(Instructions to follow)
Copy out exactly the stretch of the listing below that begins at the line containing "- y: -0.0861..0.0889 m" and ends at the line containing "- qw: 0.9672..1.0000", and copy nothing outside it.

(Supplied material)
== == ==
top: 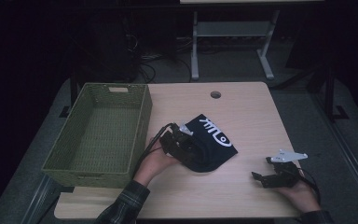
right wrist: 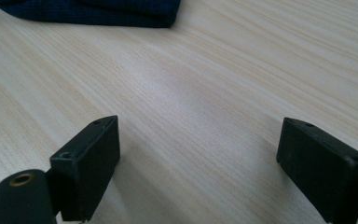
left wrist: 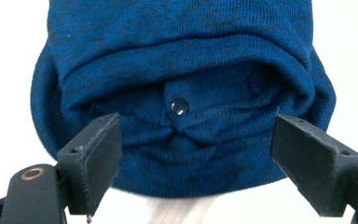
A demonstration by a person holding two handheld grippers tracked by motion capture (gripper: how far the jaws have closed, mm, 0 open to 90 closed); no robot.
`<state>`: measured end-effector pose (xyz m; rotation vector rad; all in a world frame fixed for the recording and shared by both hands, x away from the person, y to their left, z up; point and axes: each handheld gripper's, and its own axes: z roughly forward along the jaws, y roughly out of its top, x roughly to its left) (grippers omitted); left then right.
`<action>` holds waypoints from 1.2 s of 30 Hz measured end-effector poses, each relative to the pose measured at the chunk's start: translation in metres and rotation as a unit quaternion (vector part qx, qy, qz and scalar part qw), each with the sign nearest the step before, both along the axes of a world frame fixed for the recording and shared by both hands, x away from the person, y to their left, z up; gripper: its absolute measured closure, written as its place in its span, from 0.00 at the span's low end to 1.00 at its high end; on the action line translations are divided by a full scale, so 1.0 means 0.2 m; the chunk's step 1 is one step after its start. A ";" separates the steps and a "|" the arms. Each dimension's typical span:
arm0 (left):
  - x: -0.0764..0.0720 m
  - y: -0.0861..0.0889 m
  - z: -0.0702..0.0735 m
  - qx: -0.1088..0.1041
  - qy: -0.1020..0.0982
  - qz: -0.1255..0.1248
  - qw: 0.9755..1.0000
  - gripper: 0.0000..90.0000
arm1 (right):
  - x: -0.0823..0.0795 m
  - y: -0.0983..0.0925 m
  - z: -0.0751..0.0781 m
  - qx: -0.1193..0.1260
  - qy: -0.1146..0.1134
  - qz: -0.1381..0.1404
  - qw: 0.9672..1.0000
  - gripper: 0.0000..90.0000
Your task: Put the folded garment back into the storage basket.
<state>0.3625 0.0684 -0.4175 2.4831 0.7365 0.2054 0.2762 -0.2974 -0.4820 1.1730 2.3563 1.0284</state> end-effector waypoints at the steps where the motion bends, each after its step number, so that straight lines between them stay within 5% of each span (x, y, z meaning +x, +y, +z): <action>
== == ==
(Result of the exercise)
  - y: -0.0861..0.0889 m
  - z: -0.0702..0.0735 m
  - qx: -0.1088..0.1041
  - qy: -0.1020..0.0982
  - qz: -0.1255..0.1248
  - qw: 0.9755..1.0000
  - gripper: 0.0000..90.0000
arm1 (right):
  - x: -0.0823..0.0795 m
  - y: -0.0983..0.0925 m
  - z: -0.0751..0.0781 m
  - qx: -0.1193..0.1260
  - qy: -0.1146..0.1134
  - qz: -0.1381..0.1404
  - qw: 0.9672..1.0000

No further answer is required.